Lo cierto es que las mujeres del siglo XXI se convierten en madres por primera vez a una edad más avanzada y esto, junto con la predisposición genética, es un factor de riesgo. Hoy en día la mujer es madre cada vez más mayor, le cuesta más quedarse embarazada, tiene menos hijos y exige mayor seguridad. De ahí, que el diagnóstico prenatal esté evolucionando hacia técnicas que no tengan un carácter invasivo.

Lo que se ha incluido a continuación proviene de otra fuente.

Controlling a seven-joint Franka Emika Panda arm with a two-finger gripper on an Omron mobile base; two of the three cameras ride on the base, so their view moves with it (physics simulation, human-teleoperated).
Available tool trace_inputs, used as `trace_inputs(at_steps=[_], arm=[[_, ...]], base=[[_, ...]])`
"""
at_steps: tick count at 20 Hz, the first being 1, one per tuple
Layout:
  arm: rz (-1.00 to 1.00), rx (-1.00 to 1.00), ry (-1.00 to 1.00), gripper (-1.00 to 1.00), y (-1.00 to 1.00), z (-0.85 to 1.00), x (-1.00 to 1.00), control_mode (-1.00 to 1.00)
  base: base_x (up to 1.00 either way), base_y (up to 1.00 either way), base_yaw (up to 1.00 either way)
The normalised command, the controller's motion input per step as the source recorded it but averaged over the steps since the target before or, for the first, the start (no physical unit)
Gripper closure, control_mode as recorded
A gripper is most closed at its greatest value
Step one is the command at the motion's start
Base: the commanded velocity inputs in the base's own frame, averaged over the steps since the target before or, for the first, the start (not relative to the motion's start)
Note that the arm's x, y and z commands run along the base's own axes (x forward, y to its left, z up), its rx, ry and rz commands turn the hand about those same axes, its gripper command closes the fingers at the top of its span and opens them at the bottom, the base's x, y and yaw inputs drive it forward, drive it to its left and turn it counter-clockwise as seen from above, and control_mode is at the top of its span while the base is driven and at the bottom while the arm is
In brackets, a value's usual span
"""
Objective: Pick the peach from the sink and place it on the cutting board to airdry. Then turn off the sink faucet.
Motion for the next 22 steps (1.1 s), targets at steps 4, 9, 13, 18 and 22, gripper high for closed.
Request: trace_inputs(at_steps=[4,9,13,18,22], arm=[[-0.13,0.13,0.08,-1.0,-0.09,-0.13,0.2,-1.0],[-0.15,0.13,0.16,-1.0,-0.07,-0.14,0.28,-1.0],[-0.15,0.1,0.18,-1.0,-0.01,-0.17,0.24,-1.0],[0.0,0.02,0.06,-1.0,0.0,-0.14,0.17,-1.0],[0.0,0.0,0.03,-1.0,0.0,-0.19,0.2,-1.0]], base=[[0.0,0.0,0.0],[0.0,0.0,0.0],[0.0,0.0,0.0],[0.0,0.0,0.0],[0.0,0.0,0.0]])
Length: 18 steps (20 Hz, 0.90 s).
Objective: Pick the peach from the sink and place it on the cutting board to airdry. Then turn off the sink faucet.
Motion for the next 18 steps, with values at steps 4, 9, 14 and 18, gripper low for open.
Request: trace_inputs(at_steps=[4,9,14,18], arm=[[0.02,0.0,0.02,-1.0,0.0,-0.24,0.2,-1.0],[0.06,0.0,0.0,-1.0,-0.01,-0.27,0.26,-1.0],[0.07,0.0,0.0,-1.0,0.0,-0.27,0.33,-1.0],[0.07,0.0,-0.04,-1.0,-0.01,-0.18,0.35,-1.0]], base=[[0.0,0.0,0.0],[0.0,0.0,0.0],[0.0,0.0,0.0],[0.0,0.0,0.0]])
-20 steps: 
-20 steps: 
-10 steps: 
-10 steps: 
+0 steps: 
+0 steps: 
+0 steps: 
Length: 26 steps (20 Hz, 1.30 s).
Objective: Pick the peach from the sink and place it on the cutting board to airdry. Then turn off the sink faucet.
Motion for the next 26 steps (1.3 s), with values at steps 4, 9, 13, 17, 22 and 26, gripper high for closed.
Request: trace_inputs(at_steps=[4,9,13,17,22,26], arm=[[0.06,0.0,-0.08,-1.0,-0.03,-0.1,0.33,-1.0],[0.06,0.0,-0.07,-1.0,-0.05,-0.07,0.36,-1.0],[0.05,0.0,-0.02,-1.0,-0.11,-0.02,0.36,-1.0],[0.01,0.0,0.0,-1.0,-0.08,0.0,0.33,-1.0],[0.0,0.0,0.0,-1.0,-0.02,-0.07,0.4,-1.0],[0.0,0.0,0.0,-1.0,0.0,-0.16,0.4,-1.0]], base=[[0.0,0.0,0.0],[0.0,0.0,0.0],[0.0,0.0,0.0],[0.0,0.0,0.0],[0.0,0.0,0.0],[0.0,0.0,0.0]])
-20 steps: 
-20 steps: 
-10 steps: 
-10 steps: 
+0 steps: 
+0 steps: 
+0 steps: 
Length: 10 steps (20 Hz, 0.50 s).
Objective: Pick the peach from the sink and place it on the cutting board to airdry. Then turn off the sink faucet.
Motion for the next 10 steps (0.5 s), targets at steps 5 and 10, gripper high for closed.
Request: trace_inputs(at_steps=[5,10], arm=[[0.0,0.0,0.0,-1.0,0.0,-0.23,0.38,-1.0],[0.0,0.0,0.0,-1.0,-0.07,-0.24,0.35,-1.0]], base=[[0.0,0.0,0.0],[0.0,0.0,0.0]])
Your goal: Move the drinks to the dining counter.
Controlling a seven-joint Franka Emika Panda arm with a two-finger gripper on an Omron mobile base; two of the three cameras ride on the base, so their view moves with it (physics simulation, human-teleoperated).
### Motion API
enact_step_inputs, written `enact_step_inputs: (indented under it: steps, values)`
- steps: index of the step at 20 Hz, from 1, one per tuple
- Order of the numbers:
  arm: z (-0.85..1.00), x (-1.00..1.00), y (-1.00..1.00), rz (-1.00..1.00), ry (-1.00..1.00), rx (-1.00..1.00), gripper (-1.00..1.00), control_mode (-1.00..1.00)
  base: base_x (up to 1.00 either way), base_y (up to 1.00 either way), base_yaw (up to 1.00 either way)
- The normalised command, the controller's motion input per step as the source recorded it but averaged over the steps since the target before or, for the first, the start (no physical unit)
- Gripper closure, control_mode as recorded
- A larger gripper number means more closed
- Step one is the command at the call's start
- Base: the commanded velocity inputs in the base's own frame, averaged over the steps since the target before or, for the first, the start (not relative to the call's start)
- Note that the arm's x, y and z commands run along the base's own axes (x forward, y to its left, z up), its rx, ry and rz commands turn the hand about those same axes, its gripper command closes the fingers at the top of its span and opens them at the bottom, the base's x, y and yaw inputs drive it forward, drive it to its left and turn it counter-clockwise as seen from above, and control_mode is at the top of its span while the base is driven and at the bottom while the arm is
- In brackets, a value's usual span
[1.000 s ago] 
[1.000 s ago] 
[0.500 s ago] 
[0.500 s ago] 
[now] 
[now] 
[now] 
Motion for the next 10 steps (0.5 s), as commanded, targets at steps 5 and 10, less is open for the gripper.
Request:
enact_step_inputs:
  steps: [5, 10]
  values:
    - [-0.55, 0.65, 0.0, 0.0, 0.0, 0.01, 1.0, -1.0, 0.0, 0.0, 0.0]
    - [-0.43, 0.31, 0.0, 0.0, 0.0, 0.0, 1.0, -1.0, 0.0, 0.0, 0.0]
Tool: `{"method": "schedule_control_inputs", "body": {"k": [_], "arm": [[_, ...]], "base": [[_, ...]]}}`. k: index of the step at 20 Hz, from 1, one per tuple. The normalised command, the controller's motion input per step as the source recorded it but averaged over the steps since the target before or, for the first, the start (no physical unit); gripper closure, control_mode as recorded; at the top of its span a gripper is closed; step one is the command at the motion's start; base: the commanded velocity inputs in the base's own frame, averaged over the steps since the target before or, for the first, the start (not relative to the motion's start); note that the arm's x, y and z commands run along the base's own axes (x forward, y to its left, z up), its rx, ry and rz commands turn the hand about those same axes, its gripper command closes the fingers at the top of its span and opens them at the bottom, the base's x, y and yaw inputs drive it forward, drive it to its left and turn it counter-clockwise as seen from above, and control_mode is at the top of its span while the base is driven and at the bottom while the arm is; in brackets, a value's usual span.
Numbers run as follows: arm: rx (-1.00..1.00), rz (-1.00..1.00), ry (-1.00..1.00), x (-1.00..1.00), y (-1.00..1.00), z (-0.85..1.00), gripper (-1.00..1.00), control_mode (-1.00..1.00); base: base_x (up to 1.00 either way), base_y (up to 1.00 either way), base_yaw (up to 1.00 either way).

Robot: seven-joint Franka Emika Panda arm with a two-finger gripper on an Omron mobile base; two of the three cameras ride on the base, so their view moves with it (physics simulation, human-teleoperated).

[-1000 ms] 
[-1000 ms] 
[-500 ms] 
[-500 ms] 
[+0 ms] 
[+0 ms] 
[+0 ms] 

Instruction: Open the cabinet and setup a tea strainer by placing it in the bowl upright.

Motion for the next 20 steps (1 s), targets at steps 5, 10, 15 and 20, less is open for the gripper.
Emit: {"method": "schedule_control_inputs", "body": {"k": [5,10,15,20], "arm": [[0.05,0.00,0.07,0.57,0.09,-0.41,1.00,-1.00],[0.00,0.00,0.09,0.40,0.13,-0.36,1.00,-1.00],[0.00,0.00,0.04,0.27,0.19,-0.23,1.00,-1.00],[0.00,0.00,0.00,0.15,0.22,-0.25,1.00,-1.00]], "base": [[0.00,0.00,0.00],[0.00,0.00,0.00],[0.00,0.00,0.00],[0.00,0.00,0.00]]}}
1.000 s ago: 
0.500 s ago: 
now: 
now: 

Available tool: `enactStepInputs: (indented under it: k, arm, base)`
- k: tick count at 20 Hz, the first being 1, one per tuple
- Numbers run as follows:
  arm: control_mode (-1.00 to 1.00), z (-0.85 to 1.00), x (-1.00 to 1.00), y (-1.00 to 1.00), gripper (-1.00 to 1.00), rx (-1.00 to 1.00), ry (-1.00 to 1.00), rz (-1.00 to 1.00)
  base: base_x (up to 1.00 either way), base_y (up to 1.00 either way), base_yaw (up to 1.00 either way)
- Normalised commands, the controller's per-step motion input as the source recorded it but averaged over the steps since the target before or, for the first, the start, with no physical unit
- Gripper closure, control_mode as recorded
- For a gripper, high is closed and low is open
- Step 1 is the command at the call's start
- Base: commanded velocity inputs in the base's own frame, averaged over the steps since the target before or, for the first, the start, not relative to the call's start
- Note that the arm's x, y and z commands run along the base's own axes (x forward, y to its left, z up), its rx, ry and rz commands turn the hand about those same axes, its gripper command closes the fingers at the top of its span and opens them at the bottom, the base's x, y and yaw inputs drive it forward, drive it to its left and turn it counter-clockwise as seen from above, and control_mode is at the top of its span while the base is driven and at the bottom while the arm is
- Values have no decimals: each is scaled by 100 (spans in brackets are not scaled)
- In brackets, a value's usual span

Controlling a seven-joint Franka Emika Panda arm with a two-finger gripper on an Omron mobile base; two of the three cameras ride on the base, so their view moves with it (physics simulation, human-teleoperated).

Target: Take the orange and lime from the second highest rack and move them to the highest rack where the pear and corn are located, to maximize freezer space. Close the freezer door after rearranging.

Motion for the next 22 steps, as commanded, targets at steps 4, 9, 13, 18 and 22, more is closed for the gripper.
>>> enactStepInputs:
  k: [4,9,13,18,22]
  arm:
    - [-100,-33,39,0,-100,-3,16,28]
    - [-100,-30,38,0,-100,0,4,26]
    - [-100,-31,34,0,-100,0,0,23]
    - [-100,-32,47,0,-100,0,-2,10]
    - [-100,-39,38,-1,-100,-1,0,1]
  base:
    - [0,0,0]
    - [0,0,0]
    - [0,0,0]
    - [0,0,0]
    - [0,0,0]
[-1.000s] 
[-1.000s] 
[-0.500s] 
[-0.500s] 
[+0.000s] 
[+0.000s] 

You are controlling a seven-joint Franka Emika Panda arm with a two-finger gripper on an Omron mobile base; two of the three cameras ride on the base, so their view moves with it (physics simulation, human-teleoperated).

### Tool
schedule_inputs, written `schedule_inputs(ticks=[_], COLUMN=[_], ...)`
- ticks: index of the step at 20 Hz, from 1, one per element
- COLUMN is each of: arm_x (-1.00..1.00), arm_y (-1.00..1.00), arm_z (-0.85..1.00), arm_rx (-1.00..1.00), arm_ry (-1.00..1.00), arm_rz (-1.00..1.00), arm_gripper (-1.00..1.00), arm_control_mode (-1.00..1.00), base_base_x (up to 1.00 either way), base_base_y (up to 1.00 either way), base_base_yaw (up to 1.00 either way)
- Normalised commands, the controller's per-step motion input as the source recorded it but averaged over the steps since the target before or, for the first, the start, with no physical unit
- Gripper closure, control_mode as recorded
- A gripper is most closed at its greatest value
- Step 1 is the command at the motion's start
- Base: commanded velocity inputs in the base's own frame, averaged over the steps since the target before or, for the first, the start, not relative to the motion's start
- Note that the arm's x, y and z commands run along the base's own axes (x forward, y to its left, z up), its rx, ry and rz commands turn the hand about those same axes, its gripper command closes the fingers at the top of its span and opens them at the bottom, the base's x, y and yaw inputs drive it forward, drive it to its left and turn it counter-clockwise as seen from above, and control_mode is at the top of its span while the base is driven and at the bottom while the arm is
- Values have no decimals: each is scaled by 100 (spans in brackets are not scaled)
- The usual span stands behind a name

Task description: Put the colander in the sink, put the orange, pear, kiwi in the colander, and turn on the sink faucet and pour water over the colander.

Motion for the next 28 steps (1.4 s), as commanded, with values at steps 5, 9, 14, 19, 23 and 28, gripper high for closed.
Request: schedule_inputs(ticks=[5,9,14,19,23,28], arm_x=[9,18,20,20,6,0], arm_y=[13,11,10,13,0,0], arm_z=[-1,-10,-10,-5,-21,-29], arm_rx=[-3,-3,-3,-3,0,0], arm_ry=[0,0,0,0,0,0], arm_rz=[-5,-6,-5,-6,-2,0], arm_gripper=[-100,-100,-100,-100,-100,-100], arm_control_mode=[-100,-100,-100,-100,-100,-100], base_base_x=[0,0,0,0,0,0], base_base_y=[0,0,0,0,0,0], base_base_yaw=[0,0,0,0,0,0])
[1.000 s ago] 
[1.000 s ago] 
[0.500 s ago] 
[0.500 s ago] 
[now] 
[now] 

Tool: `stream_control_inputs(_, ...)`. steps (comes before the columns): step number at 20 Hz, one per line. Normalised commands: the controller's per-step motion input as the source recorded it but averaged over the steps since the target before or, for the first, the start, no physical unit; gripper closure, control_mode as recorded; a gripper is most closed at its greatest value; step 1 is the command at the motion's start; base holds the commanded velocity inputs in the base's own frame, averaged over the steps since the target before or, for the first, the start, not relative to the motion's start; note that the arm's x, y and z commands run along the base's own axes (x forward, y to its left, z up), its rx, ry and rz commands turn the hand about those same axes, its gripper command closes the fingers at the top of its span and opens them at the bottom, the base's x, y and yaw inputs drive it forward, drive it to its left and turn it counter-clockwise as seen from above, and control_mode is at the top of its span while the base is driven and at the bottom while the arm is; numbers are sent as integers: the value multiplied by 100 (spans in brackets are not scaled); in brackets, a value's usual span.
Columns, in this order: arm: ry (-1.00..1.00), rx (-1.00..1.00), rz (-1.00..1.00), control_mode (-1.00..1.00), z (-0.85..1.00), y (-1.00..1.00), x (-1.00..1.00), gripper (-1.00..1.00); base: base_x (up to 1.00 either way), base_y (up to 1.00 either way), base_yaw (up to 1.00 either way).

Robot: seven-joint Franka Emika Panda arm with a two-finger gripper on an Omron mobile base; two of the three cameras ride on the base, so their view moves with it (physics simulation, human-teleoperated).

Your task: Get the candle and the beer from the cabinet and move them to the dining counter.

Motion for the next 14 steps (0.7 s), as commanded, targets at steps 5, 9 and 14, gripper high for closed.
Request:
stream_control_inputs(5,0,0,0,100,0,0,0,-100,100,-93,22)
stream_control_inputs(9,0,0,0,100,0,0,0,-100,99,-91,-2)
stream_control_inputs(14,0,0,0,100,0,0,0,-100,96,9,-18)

Hasta ahora el protocolo a seguir para definir el riesgo potencial de que el feto tuviera alguna anomalía cromosómica, consistía en realizarle a la embarazada las pruebas de cribado, basadas en un análisis de sangre a la madre, junto con su edad y la ecografía del primer trimestre (en la que se mide el pliegue nucal). Mediante estos parámetros, se obtiene una predicción de riesgo: si este riesgo es superior a 1/250 se recomienda la amniocentesis (en la que se extrae una muestra del líquido amniótico), o la biopsia corial (mediante la que se obtiene una muestra del tejido que rodea al feto y a la placenta).
El problema es que ambas pruebas, aún siendo muy eficaces, entrañan un uno por ciento de riesgo de aborto. No hay que olvidar, además, que esta predicción no deja de ser un algoritmo matemático, con el que se obtienen muchos falsos positivos. El principal inconveniente del cribado es su falta de precisión, lo que provoca riesgos posteriores innecesarios al tener que realizar una prueba invasiva, como la amniocentesis para confirmar el resultado.